_The task_
Examine the listing below and state how many of its lines contain the word "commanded". Write only the number.
= = =
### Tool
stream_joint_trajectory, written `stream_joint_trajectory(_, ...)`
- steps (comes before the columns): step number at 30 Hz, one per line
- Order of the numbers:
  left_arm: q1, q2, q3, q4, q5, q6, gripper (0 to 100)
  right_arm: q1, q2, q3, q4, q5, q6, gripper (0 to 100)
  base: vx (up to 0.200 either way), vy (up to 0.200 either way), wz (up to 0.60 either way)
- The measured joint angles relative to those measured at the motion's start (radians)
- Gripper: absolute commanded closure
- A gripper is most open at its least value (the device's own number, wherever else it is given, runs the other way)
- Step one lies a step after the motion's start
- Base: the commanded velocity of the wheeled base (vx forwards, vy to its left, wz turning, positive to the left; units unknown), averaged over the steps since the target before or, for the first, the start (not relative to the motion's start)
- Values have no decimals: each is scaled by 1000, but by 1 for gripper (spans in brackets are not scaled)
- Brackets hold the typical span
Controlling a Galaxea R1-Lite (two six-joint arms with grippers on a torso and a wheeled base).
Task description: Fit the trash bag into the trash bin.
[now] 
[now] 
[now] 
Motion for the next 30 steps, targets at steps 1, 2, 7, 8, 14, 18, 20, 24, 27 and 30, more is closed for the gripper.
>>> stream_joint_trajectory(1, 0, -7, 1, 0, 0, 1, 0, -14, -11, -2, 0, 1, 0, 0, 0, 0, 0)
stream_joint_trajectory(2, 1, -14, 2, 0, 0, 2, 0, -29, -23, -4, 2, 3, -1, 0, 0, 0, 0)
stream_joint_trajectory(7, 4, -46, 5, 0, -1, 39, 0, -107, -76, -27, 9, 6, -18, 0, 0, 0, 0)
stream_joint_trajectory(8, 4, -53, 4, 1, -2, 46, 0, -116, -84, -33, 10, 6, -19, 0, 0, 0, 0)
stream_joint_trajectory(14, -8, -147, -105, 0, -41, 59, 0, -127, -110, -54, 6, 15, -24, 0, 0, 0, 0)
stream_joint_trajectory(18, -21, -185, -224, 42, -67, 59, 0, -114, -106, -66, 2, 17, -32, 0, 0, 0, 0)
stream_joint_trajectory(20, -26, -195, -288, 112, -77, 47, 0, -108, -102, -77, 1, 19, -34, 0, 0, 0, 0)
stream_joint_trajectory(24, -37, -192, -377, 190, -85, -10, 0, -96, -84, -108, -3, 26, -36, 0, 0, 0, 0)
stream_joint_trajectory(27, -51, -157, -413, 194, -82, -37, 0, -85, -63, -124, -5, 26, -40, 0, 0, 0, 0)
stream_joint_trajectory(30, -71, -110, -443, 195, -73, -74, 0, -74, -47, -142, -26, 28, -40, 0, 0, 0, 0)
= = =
_The answer_
2